ACTIVITY:
Set down, word for word, only the lines from the start of the records through the line bearing "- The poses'"; include no pictures.

Dataset items:

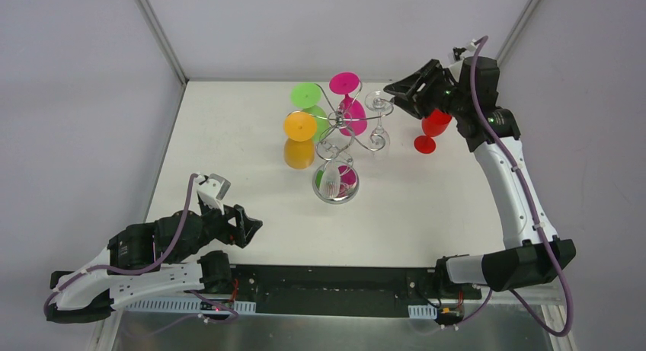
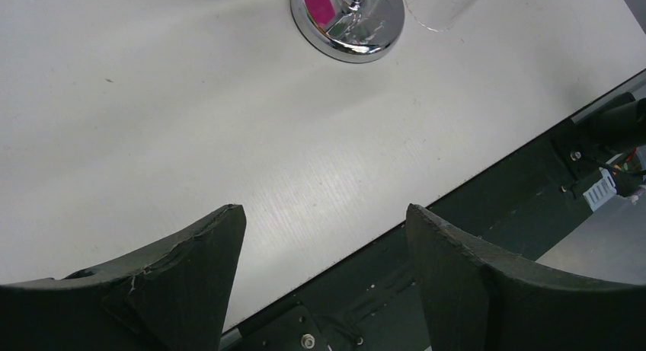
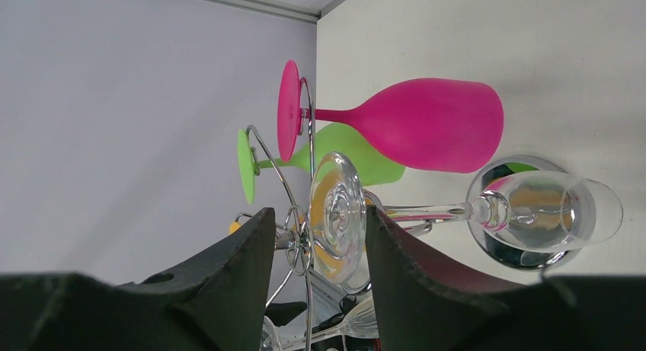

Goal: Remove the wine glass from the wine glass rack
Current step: Pick up the wine glass from the wine rack.

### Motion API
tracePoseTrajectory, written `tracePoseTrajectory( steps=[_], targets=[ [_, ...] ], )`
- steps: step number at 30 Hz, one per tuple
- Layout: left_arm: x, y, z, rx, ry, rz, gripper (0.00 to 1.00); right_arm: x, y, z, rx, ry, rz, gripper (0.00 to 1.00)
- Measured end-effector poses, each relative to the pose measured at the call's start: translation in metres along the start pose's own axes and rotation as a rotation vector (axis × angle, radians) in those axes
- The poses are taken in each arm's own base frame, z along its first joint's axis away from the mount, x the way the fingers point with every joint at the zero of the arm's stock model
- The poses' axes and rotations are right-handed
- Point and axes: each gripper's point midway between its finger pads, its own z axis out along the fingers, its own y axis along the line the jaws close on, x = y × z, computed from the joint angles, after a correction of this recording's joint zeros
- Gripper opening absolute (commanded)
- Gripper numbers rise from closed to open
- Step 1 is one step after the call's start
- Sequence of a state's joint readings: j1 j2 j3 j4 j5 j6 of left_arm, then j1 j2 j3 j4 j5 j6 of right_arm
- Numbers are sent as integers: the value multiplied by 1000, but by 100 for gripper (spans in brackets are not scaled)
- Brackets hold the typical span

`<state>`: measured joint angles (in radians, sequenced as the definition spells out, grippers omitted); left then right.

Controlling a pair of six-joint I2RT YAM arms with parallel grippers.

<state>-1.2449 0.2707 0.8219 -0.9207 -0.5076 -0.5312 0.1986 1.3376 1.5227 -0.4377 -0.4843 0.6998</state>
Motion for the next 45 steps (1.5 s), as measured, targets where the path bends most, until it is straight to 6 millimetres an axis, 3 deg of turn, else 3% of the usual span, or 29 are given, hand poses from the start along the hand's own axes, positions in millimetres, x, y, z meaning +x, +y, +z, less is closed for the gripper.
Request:
tracePoseTrajectory(
  steps=[12,23,28,45],
  targets=[
    [0,0,0,0,0,0,79,8,-4,6,-5,38,6,39],
    [0,0,0,0,0,0,79,14,-10,9,2,59,17,16],
    [0,0,0,0,0,0,79,14,-11,9,2,61,26,0],
    [0,0,0,0,0,0,79,14,-11,8,0,46,43,0]
  ],
)
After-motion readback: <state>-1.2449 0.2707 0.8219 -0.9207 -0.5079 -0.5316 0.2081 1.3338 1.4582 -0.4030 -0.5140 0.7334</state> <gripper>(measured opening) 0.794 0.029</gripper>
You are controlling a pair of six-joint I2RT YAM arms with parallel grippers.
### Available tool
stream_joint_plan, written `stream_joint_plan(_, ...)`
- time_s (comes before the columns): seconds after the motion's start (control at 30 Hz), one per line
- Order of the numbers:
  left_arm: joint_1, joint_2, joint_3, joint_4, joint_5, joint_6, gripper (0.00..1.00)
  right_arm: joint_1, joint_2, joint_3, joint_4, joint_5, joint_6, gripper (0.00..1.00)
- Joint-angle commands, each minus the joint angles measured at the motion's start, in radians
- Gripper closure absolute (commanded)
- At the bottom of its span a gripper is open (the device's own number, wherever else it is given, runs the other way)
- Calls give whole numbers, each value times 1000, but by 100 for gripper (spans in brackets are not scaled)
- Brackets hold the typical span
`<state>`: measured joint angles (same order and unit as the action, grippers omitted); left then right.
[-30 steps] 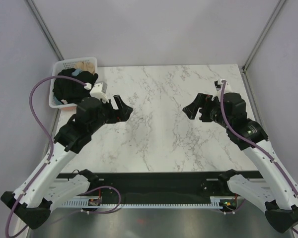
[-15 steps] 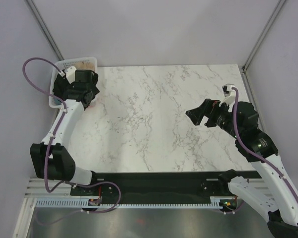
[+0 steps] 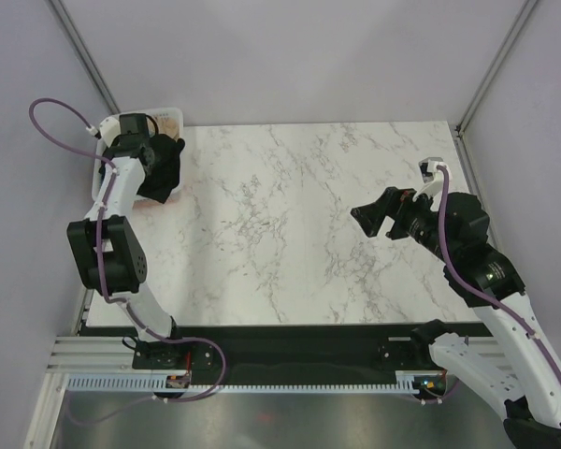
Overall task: Fold and stack the t-shirts
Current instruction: Grab the tshirt from the pile
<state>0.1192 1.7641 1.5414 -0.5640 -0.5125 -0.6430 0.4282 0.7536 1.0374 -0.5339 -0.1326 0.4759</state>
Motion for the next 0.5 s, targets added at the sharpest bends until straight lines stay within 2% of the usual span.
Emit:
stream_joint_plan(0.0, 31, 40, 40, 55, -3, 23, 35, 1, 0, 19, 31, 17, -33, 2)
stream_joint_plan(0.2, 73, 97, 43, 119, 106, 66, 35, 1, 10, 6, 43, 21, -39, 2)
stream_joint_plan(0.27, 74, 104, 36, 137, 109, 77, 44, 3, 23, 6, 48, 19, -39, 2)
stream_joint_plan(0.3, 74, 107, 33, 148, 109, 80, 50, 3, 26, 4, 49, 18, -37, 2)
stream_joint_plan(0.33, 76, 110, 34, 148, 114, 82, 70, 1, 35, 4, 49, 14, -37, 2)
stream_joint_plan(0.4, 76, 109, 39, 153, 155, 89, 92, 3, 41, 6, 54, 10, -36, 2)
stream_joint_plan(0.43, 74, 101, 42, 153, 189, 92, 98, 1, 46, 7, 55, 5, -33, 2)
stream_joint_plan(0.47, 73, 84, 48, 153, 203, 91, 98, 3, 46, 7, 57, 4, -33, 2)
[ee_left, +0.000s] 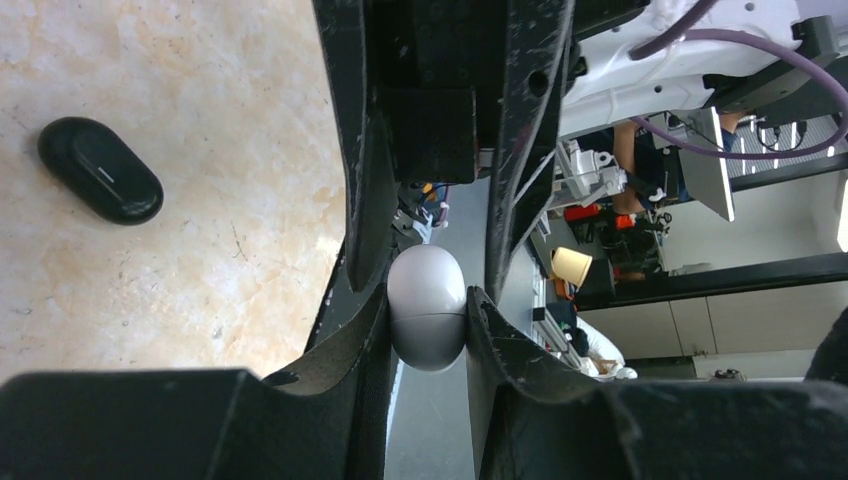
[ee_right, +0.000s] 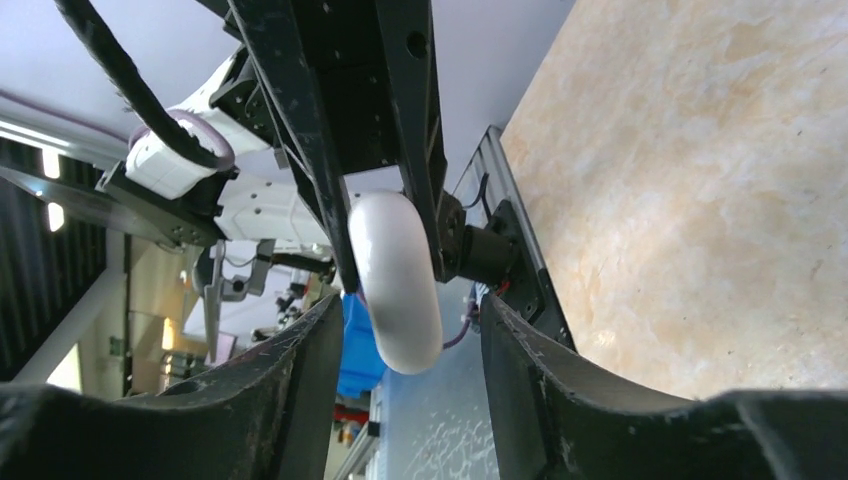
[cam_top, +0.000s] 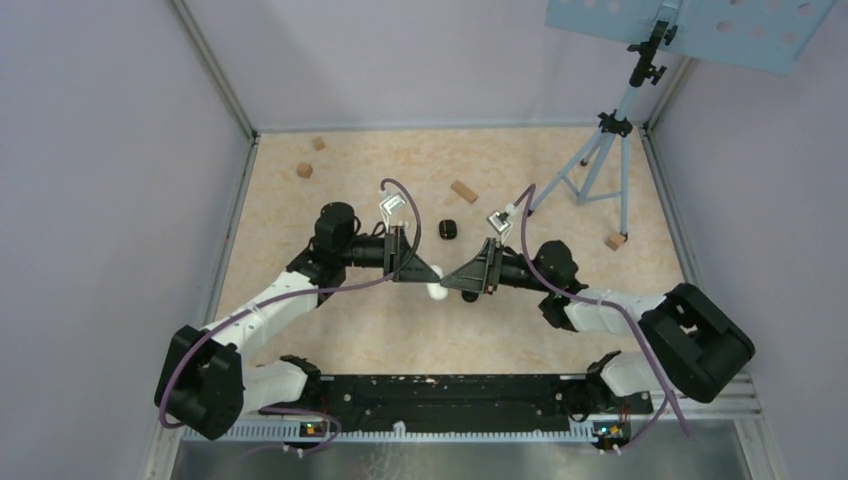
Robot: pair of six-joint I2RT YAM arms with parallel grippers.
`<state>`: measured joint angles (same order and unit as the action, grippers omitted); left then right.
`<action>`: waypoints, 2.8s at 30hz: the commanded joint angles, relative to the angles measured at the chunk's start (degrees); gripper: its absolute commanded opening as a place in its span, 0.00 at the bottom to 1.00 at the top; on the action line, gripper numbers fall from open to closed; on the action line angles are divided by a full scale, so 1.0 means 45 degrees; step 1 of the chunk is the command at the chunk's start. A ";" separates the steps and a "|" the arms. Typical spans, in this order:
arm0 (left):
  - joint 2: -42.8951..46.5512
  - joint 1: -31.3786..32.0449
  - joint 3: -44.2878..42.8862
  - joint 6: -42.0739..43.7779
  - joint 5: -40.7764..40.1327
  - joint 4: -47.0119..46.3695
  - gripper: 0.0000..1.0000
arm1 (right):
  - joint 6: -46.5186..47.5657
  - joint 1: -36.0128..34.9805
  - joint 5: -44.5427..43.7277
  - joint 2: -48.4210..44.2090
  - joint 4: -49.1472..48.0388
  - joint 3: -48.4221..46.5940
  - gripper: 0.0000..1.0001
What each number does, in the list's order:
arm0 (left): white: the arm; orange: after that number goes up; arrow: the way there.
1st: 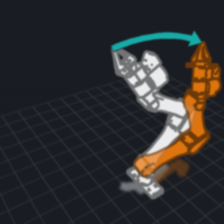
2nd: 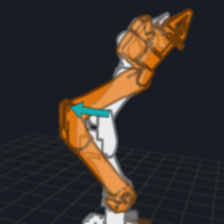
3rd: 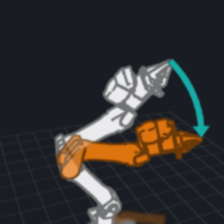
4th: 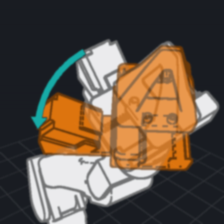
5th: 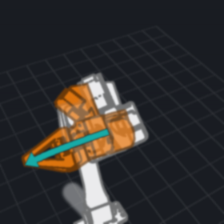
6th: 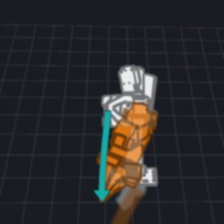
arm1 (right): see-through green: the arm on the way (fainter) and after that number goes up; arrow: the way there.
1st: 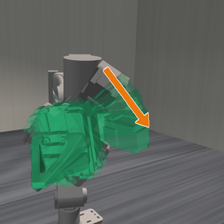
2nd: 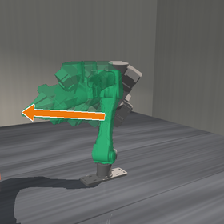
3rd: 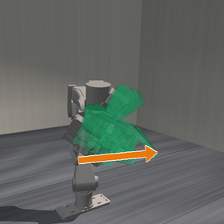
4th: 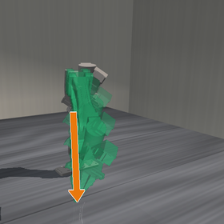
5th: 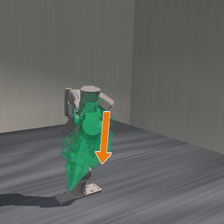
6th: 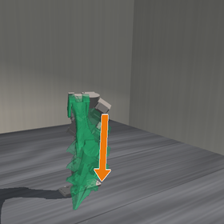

RESPONSE TO THIS TASK:
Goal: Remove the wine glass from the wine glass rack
Current step: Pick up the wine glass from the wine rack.

### Motion API
tracePoseTrajectory, written `tracePoseTrajectory( steps=[_], targets=[ [_, ...] ], )`
- steps: step number at 30 Hz, one per tuple
- Layout: left_arm: x, y, z, rx, ry, rz, gripper (0.00 to 1.00); right_arm: x, y, z, rx, ry, rz, gripper (0.00 to 1.00)
- Measured end-effector poses, each relative to the pose measured at the call's start: translation in metres along the start pose's own axes and rotation as a rotation vector (axis × angle, radians) in those axes
- The poses are taken in each arm's own base frame, z along its first joint's axis away from the mount, x the way the fingers point with every joint at the zero of the arm's stock model
- The poses' axes and rotations are right-handed

With this, the exercise is finished.